Module MA1M01: Mathematical Methods
- Credit weighting (ECTS)
- 10 credits
- Semester/term taught
- Michaelmas term 2016-17
- Contact Hours
- 11 weeks, 5 lectures plus tutorials and computer labs per week
- Learning Outcomes
- On successful completion of this module, students will be able to:
- use graphs of functions in the context of derivatives and integrals
- compute derivatives and equations of tangent lines for graphs of stadard functions including rational functions, roots, trigonometric, exponential and logs and compositions of them;
- find indefinite and definite integrals including the use of substitution and integration by parts;
- solve simple maximisation/minimisation problems using the first derivative test and other applications including problems based on population dynamics and radioactive decay;
- select the correct method from those covered in the module to solve wordy calculus problems, including problems based on population dynamics and radioactive decay;
- algebracially manipulate matrices by addition and multiplication and use Leslie matrices to determine population growth;
- solve systems of linear equations by Gauss-Jordan elimination;
- calculate the determinant of a matrix and understand its connection to the existence of a matrix inverse; use Gauss-Jordan elimination to determine a matrix inverse;
- determine the eigenvalues and eigenvectors of a matrix and link these quantities to population dynamics;
- state and apply the laws of probability;
- determine the results of binomial experiments with discrete random variables;
- calculate probabilities using probability density functions for continuous random variables.
- Module Content
Calculus for Life Scientists
There will be 3 lectures plus one tutorial per week. The syllabus is largely based on [Bittinger-G-N].

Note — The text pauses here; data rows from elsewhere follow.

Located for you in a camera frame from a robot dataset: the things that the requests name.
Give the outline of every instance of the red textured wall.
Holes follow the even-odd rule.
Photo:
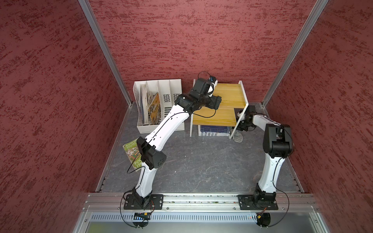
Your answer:
[[[91,0],[90,4],[129,89],[138,80],[181,78],[187,92],[197,73],[207,70],[219,82],[242,80],[249,101],[259,102],[315,2]]]
[[[126,104],[78,1],[0,13],[0,232],[70,232]]]
[[[332,232],[373,232],[373,2],[329,0],[271,98]]]

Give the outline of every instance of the wooden board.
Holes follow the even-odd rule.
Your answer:
[[[234,108],[244,108],[246,105],[242,88],[240,84],[217,84],[213,95],[221,96],[222,102],[216,114],[211,118],[204,118],[197,115],[193,116],[194,125],[216,125],[232,126],[236,125],[236,116]],[[194,113],[201,116],[212,116],[215,110],[207,107],[195,111]]]

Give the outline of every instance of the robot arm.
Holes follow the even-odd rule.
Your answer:
[[[194,111],[201,109],[203,106],[218,109],[222,98],[212,95],[216,85],[217,80],[213,76],[210,76],[209,79],[197,79],[188,94],[178,96],[175,105],[159,126],[145,138],[137,139],[142,169],[139,181],[133,188],[132,193],[143,209],[149,204],[156,171],[166,160],[166,155],[161,152],[166,141]]]
[[[288,125],[282,125],[269,119],[266,115],[257,114],[254,106],[249,106],[245,113],[245,119],[240,122],[237,129],[248,131],[248,127],[259,127],[264,131],[263,150],[266,153],[264,169],[259,182],[256,185],[252,199],[244,197],[244,205],[247,210],[262,209],[277,210],[275,202],[276,183],[285,159],[293,151],[291,129]]]

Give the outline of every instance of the gray marble floor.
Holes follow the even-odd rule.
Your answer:
[[[137,184],[140,171],[126,173],[130,162],[122,147],[139,136],[146,136],[137,130],[137,117],[134,105],[102,192],[124,192]],[[265,161],[264,132],[258,127],[243,132],[243,142],[237,143],[226,136],[198,136],[197,126],[193,126],[189,137],[189,123],[186,120],[185,131],[174,132],[163,148],[167,160],[157,171],[153,192],[253,192]],[[298,191],[287,163],[281,168],[277,187]]]

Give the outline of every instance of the magazine file organizer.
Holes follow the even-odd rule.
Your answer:
[[[140,85],[146,84],[148,92],[154,96],[159,93],[161,102],[161,120],[163,120],[170,112],[175,100],[182,93],[181,79],[160,79],[160,80],[147,80],[134,82],[133,91],[136,99],[137,110],[139,118],[137,120],[137,129],[140,133],[151,133],[158,125],[142,125],[142,113],[140,106]],[[184,130],[184,122],[177,127],[176,131]]]

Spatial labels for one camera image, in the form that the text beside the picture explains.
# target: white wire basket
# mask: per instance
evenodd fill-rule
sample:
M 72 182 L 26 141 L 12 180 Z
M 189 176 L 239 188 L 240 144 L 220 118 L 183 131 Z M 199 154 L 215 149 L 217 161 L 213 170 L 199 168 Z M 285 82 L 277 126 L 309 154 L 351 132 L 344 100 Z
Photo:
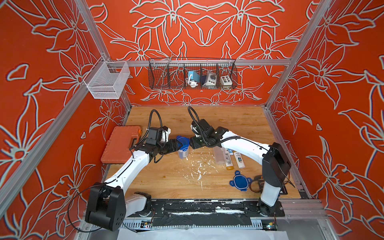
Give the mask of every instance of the white wire basket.
M 96 99 L 119 99 L 130 73 L 126 62 L 120 73 L 111 73 L 104 62 L 90 82 L 85 84 Z

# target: blue device
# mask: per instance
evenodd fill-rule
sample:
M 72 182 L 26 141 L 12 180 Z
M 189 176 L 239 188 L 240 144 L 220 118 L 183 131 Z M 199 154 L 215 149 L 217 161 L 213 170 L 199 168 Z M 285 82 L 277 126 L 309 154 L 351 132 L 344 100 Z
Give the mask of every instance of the blue device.
M 188 71 L 188 78 L 189 78 L 189 75 L 191 75 L 191 74 L 192 74 L 191 81 L 195 81 L 195 82 L 199 83 L 200 82 L 200 75 L 197 74 L 197 72 L 195 72 L 195 71 Z

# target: wooden surface
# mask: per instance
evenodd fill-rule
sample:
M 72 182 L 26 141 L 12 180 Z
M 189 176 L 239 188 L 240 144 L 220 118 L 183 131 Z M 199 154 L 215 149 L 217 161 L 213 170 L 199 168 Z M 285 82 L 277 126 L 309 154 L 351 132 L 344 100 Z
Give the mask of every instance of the wooden surface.
M 221 126 L 248 139 L 272 144 L 275 139 L 261 107 L 256 106 L 194 106 L 200 119 L 205 119 L 214 128 Z M 192 137 L 192 122 L 185 106 L 133 107 L 126 125 L 139 125 L 145 133 L 148 117 L 152 109 L 161 116 L 164 126 L 171 128 L 170 138 L 177 135 Z M 159 127 L 159 120 L 154 113 L 152 126 Z M 151 161 L 135 178 L 126 195 L 136 191 L 152 195 L 152 198 L 259 198 L 260 194 L 251 190 L 242 192 L 229 185 L 235 170 L 253 179 L 262 174 L 262 167 L 256 161 L 242 155 L 245 168 L 239 169 L 234 156 L 231 156 L 234 170 L 227 170 L 225 165 L 216 165 L 212 148 L 202 147 L 193 150 L 189 147 L 189 156 L 180 159 L 177 152 L 165 155 L 160 162 Z M 108 177 L 112 176 L 122 164 L 112 164 Z M 288 195 L 281 198 L 300 198 L 300 194 L 290 184 L 286 185 Z

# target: yellow bottle
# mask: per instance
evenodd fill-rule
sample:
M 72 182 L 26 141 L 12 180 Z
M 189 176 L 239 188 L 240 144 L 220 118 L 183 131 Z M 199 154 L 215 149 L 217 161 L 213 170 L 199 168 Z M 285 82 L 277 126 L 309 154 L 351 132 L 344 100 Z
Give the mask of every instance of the yellow bottle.
M 225 151 L 225 166 L 227 167 L 227 170 L 233 170 L 233 164 L 231 160 L 231 156 L 229 155 L 229 152 L 226 150 Z

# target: wire basket
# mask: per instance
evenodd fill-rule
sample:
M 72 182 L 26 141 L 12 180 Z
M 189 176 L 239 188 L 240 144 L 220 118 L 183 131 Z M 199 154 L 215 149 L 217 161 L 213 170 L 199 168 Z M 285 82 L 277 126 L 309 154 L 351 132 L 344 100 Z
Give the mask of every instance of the wire basket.
M 119 73 L 111 73 L 105 62 L 90 82 L 85 82 L 88 90 L 96 99 L 119 99 L 125 83 L 131 73 L 125 62 Z
M 216 74 L 216 85 L 202 86 L 199 83 L 196 87 L 191 87 L 186 82 L 189 71 L 195 71 L 200 78 L 208 72 Z M 226 75 L 231 79 L 232 85 L 221 84 L 220 77 Z M 151 89 L 233 89 L 237 87 L 237 68 L 234 59 L 151 58 L 148 80 Z

The calculus part of the syllabus is approximately Chapter 1-5 along with a little of Chapter 8 on differential equations (sections 8.1 and 8.2) from [Bittinger-G-N].
- Functions and graphs. Lines, polynomials, rational functions, trigonometric functions and the unit circle.

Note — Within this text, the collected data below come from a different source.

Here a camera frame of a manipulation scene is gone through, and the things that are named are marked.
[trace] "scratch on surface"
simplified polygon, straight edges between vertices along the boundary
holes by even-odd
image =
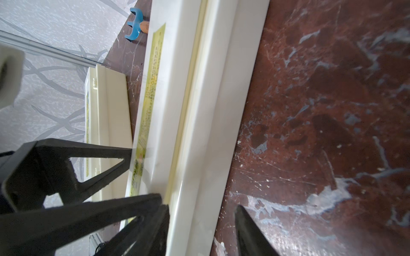
[[[118,37],[117,38],[115,38],[115,41],[114,41],[114,43],[115,42],[117,42],[117,45],[118,45],[118,49],[120,48],[120,41],[118,40]]]
[[[280,170],[280,171],[290,172],[290,171],[287,171],[287,170],[284,170],[284,169],[280,169],[278,166],[275,166],[275,165],[273,165],[273,164],[271,164],[271,163],[266,162],[266,160],[260,158],[260,156],[258,156],[258,158],[259,158],[260,160],[262,160],[265,164],[270,165],[270,166],[272,166],[272,167],[275,167],[276,169],[278,169],[278,170]]]
[[[314,233],[319,240],[329,241],[329,240],[335,240],[335,239],[336,239],[336,235],[320,236],[320,235],[319,235],[318,233],[316,233],[315,230],[313,230],[311,227],[309,227],[308,229],[309,229],[312,233]]]
[[[289,181],[289,182],[300,182],[300,183],[310,184],[310,185],[314,185],[314,186],[316,185],[314,183],[310,183],[310,182],[307,182],[307,181],[294,181],[292,179],[285,179],[285,178],[282,178],[282,177],[279,177],[279,179],[284,180],[284,181]]]
[[[299,220],[300,217],[301,217],[301,215],[299,214],[299,215],[296,216],[296,218],[293,219],[292,225],[290,227],[290,231],[293,230],[293,227],[295,226],[296,222]]]
[[[336,16],[336,27],[335,27],[335,31],[337,31],[337,23],[339,21],[339,15],[340,15],[340,9],[342,8],[342,4],[339,4],[339,10],[337,11],[337,16]]]
[[[270,178],[269,175],[263,175],[263,174],[260,174],[260,173],[249,172],[249,171],[241,170],[241,169],[238,169],[238,168],[235,168],[235,167],[231,167],[231,168],[232,168],[232,169],[235,169],[235,170],[238,170],[238,171],[240,171],[240,172],[246,172],[246,173],[251,173],[251,174],[254,174],[254,175],[257,175],[257,176],[262,176],[262,177]]]
[[[376,120],[374,120],[373,122],[370,123],[369,127],[363,132],[366,133],[375,123],[377,123],[380,120],[380,118],[377,118]]]
[[[334,170],[333,170],[332,163],[330,163],[330,160],[329,160],[329,158],[328,158],[328,154],[326,154],[326,151],[322,150],[322,152],[323,152],[323,155],[325,156],[326,161],[328,162],[328,165],[329,165],[330,174],[332,175],[332,183],[333,183],[334,185],[336,185],[336,188],[337,188],[337,184],[336,184],[336,182],[335,182],[335,172],[334,172]]]
[[[132,70],[133,70],[133,67],[134,67],[134,60],[135,60],[135,54],[133,54],[133,56],[132,56],[130,80],[132,80]]]
[[[272,64],[272,66],[273,66],[273,62],[271,61],[271,58],[269,57],[269,51],[268,51],[268,49],[265,49],[266,50],[266,57],[268,58],[268,61]]]
[[[252,179],[251,177],[249,177],[248,175],[245,175],[246,177],[248,177],[250,180],[252,180],[253,182],[255,182],[255,183],[258,183],[258,185],[259,186],[262,186],[258,181],[256,181],[256,180],[254,180],[254,179]]]

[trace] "brown marble surface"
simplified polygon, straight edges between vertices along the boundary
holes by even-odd
[[[410,1],[272,0],[211,255],[410,255]]]
[[[141,9],[144,20],[150,20],[152,0],[138,0],[135,7]],[[140,33],[138,38],[130,42],[125,35],[131,34],[132,28],[127,25],[128,21],[135,19],[130,14],[123,28],[114,41],[103,65],[112,70],[121,72],[127,77],[128,101],[130,104],[131,131],[134,138],[135,123],[137,122],[137,110],[139,94],[141,91],[142,70],[144,68],[145,50],[147,47],[147,34]]]

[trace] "patterned wallpaper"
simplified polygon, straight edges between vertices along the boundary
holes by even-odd
[[[102,62],[137,0],[0,0],[0,30]],[[0,110],[0,152],[44,138],[84,141],[87,68],[25,54],[21,91]],[[83,160],[71,159],[83,181]],[[45,207],[59,206],[58,195]],[[58,256],[88,255],[88,236],[57,250]]]

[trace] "blue plastic clip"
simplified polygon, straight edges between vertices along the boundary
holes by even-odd
[[[144,21],[144,18],[142,16],[142,11],[140,9],[130,8],[130,11],[133,14],[135,14],[135,19],[134,21],[127,22],[127,25],[132,27],[132,32],[130,35],[125,35],[124,37],[131,42],[132,40],[135,40],[139,36],[139,33],[141,31],[139,24]]]

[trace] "white plastic box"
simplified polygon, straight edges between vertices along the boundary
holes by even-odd
[[[101,65],[89,68],[85,81],[85,142],[112,147],[132,147],[130,109],[125,75]],[[88,180],[119,163],[121,159],[87,158]],[[128,171],[91,197],[91,201],[125,197]]]

- Differentiation. Limits, continuity, average rate of change, first principles definition, basic rules for differentiation.
- Graphical interpretation of derivatives, max/min.
- Exponential and log functions. Growth and decay applications.
- Integration (definite and indefinite). Techniques of substitution and integration by parts. Applications.
- Differential equations and initial value problems, solving first order linear equations. Some application in biology or ecology.
Discrete Mathematics for Life Scientists
There will be 2 lectures per week, one tutorial and, for several of the weeks, a computer practical.
The syllabus is approximately:
Linear algebra. Matrices, solving systems of linear equations, inverse matrices, determinants, eigenvalues and eigenvectors, solving difference equations. Population growth. (Chapter 6 of [Bittinger-G-N].)
Spreadsheets. Basic concept of programming formulae in a spreadsheet such as Excel (absolute and relative cell references, some typical built in functions like sum, count, if). Formula for least squares fit of a line to points in the plane (without justification?). Graphs. Use of log scales.
- Probability. Basic concepts of probability. The binomial distribution, expectation and standard deviation for discrete random variables. Continuous random variables, probability density functions, expectation and standard deviation of continuous random variables. (Sections 10.1, 10.3, 10.4 of [Bittinger-G-N].)
- [Bittinger-G-N] Calculus for the Life Sciences. Marvin Bittinger, Neal Brand, John Quintanilla. Pearson Dec 2005
- Module Prerequisite
- None (except Leaving certificate minimum for entry)
- Assessment Detail
- This module will be examined in a 3 hour examination in Trinity term. The exam will count 75% of the final grade with the remaining 25% for continuous assessment. Supplementals if required will consist of 100% exam.